So tired am I of falling in love with ideas.
The future not merely unknown, but entirely uncharted -
to gauge possibility, to gauge potential, to gauge what might be -
foolish, folly-driven pursuits.
What that I would give to pursue the now, what lies before me,
not what is to be but that which is -
but the now is rotten, corrupt, filthy and dirty and filled with poison, but, well,
I always had a taste for poison, an insatiable yet unpalpable taste for venom,
one I both crave and detest but cannot escape or avoid.
So tired am I of falling in love with ideas.

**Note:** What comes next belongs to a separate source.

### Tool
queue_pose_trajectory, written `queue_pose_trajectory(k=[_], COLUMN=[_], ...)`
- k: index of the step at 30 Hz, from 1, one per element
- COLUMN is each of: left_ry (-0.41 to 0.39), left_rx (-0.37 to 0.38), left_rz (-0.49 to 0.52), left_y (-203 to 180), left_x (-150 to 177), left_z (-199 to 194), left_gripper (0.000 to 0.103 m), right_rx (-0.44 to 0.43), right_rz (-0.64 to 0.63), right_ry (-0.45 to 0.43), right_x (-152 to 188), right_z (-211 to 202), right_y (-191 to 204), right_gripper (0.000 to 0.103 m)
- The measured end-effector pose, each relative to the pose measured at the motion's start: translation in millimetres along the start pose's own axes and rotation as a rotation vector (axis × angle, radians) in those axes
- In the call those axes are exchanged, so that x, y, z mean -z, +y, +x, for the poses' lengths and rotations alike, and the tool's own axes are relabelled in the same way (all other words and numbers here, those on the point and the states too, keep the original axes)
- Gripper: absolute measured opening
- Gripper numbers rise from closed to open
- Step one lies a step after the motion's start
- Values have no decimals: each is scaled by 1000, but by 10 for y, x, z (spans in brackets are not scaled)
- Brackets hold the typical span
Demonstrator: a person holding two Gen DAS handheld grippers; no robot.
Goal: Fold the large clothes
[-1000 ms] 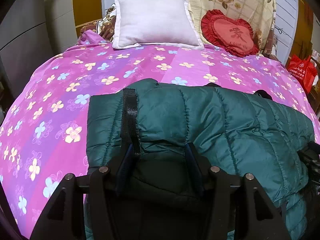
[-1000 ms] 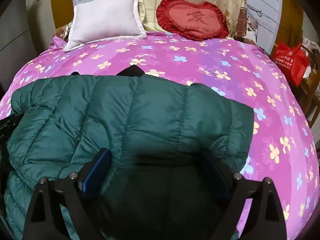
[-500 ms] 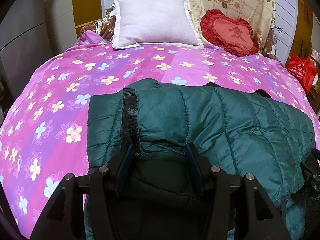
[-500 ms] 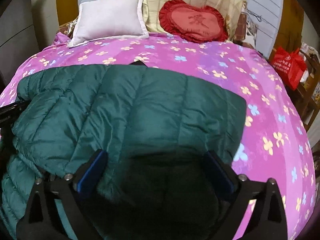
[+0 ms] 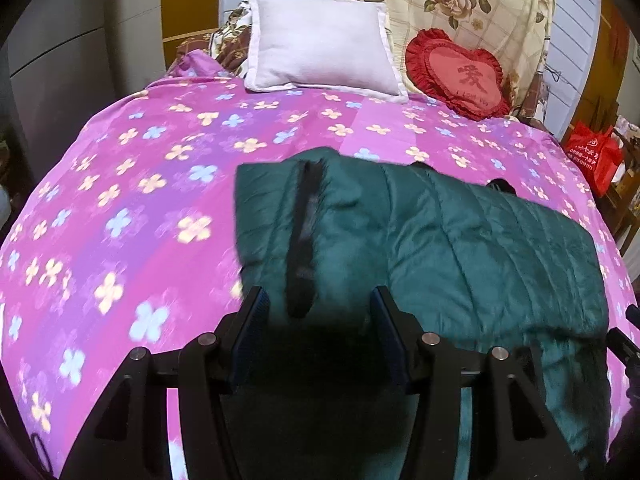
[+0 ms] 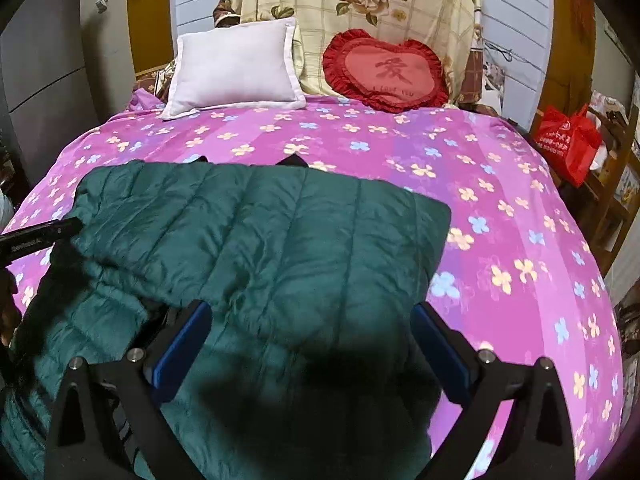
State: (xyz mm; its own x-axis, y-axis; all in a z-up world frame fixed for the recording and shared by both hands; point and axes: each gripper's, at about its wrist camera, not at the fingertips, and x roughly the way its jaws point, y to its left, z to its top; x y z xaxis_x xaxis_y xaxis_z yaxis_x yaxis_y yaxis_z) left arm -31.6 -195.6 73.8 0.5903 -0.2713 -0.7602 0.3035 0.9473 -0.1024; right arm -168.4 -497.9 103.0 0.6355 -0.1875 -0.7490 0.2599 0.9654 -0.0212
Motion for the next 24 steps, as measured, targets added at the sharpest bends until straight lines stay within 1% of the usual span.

Such future I see - not saw, but see - such is it that I fall, fall forward,
in backward and into myself like that time you asked me if I loved you
and I pretended to be asleep.
I fall, -
Because the future I saw was not merely to be, but was rather a dream,
an idea, no, neither of those I see now but a delusion.

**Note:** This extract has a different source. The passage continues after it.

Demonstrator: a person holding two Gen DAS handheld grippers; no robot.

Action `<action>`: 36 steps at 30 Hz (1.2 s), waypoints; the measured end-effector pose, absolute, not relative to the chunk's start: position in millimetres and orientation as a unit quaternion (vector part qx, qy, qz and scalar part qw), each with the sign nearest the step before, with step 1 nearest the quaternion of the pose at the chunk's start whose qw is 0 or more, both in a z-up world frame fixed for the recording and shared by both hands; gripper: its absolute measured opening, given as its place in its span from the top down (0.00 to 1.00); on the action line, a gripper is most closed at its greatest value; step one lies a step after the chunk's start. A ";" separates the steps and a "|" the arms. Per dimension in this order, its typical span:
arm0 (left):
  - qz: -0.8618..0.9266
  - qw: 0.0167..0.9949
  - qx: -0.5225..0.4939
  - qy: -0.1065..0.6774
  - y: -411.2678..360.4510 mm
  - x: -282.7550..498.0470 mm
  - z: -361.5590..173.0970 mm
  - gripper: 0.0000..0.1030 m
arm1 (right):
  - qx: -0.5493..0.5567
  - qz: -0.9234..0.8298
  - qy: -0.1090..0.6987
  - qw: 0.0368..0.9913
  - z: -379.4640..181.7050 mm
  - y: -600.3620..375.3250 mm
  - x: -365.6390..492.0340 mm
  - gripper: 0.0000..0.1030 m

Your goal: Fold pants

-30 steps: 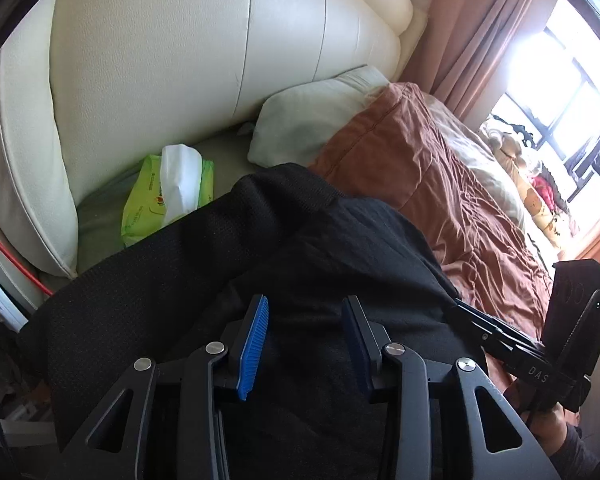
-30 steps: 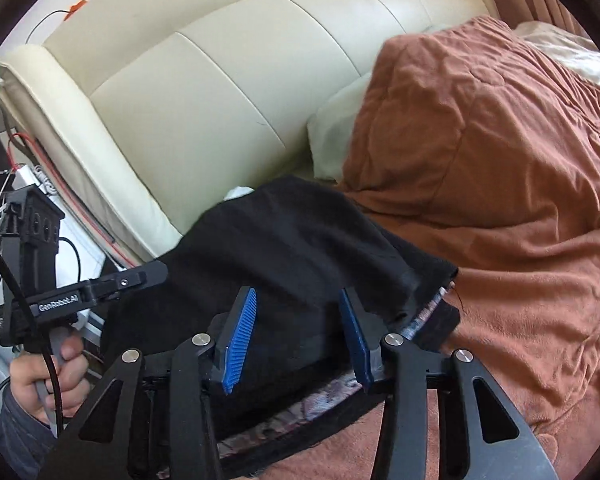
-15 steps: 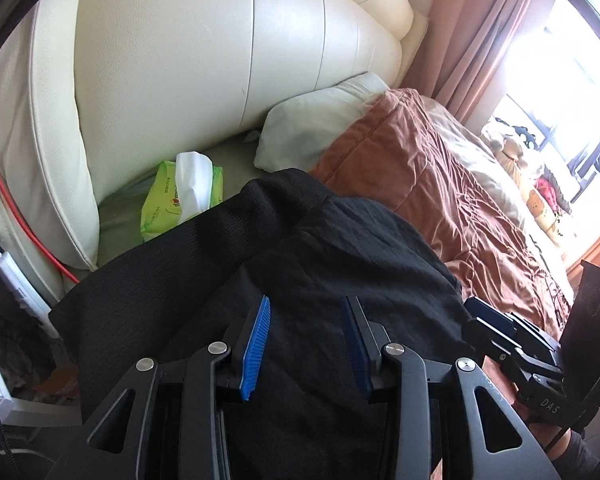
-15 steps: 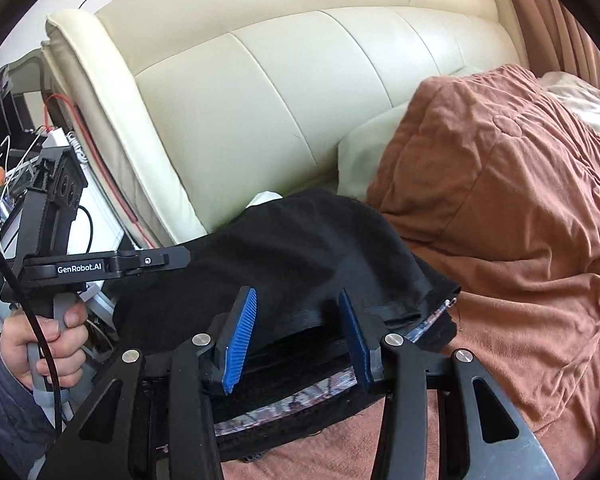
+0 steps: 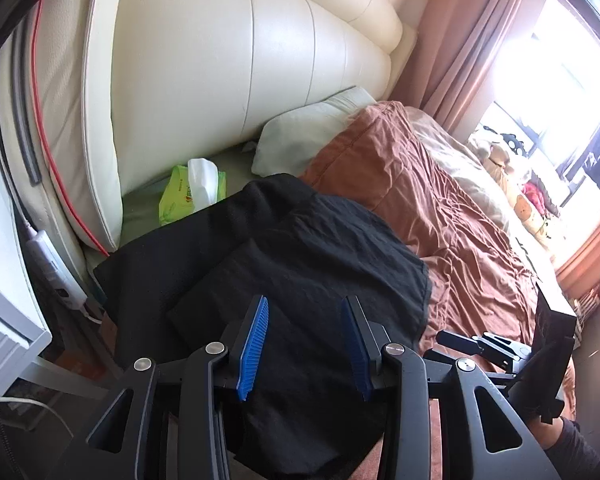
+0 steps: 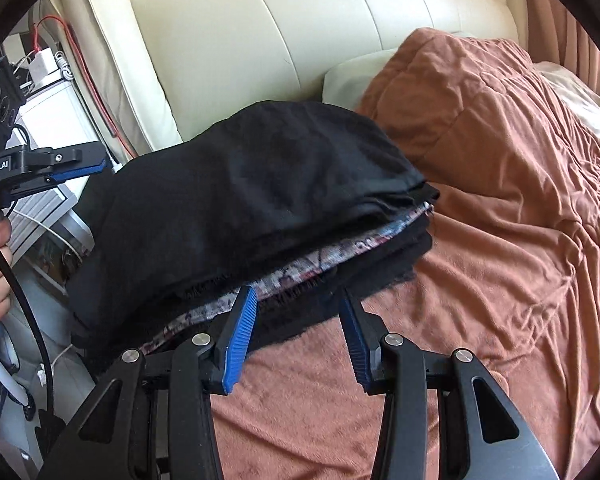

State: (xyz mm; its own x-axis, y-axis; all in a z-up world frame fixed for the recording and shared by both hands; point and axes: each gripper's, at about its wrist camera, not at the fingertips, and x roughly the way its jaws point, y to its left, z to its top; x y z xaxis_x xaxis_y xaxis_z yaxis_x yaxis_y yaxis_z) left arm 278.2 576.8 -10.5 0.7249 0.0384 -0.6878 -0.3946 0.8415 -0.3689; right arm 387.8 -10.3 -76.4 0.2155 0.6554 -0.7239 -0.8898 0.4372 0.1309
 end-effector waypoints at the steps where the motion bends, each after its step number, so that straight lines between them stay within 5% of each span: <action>1: 0.117 0.895 -0.253 0.349 573.2 275.6 -7.1 0.61 | -0.155 0.504 0.372 0.764 -72.1 -16.9 388.1 0.60; 5: 0.104 0.898 -0.251 0.346 556.7 264.9 6.2 0.57 | -0.141 0.490 0.381 0.771 -54.1 -43.6 385.5 0.60; 9: 0.098 0.904 -0.247 0.334 538.1 252.3 22.1 0.37 | -0.131 0.476 0.383 0.780 -31.4 -77.4 368.5 0.59; 13: 0.092 0.912 -0.240 0.321 517.9 237.2 39.1 0.18 | -0.119 0.467 0.368 0.795 -4.1 -109.6 353.2 0.30; 21: 0.061 0.931 -0.205 0.295 463.1 209.7 75.8 0.00 | -0.133 0.449 0.328 0.820 39.5 -170.3 298.6 0.00; 36: 0.030 0.947 -0.159 0.278 368.4 159.5 116.5 0.00 | -0.107 0.412 0.283 0.859 94.2 -282.8 223.4 0.00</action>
State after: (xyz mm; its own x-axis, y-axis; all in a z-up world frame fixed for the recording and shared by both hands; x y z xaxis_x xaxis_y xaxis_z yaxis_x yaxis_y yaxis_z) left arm 159.5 368.4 116.5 0.8435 -0.0313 -0.5362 -0.1453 0.9477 -0.2841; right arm 223.4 -282.8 94.2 0.5001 0.6473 -0.5753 -0.7686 0.6379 0.0495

Such is the cost of idealism, of dreaming that maybe you might rise above,
that maybe we might not change with age but grow,
that together we might become something not better,
but ideal -
That you and I, springboards for one another, could grow so strong
and so well both into and out of one another, that even though the world might not
consciously envy us,
it would secretly hate us for becoming aware, for becoming aware, becoming better,
for getting as near as possible and even beyond that, to superseding all the world around us.
So tired am I of falling in love with ideas, that
though the death of the idea I built of you be torturous and murderous
to an infinite degree, to such that even were your flesh to whither and your eyes to dull
and your journey on this mortal coil to conclude that I would take all of that before
I could handle the departure of your idea;
Yet, such is the folly of foolish romanticism, as
always, always the idea dies long before the flesh and eyes and journeys of mortals end -
What that I could cease in this, this dream and fantasy of a golden tomorrow,
of hopes not of us but of what we might become,
of travels we might take as two and complete as one,
of finding ourselves on solitary paths but merging at the foot of the sun,
of beginning so distant but, no -
So tired am I of falling in love with ideas.
So tired am I of falling in love with ideas.
So tired am I of falling in love with ideas,
that I think kind of maybe I'm going to just let this one die.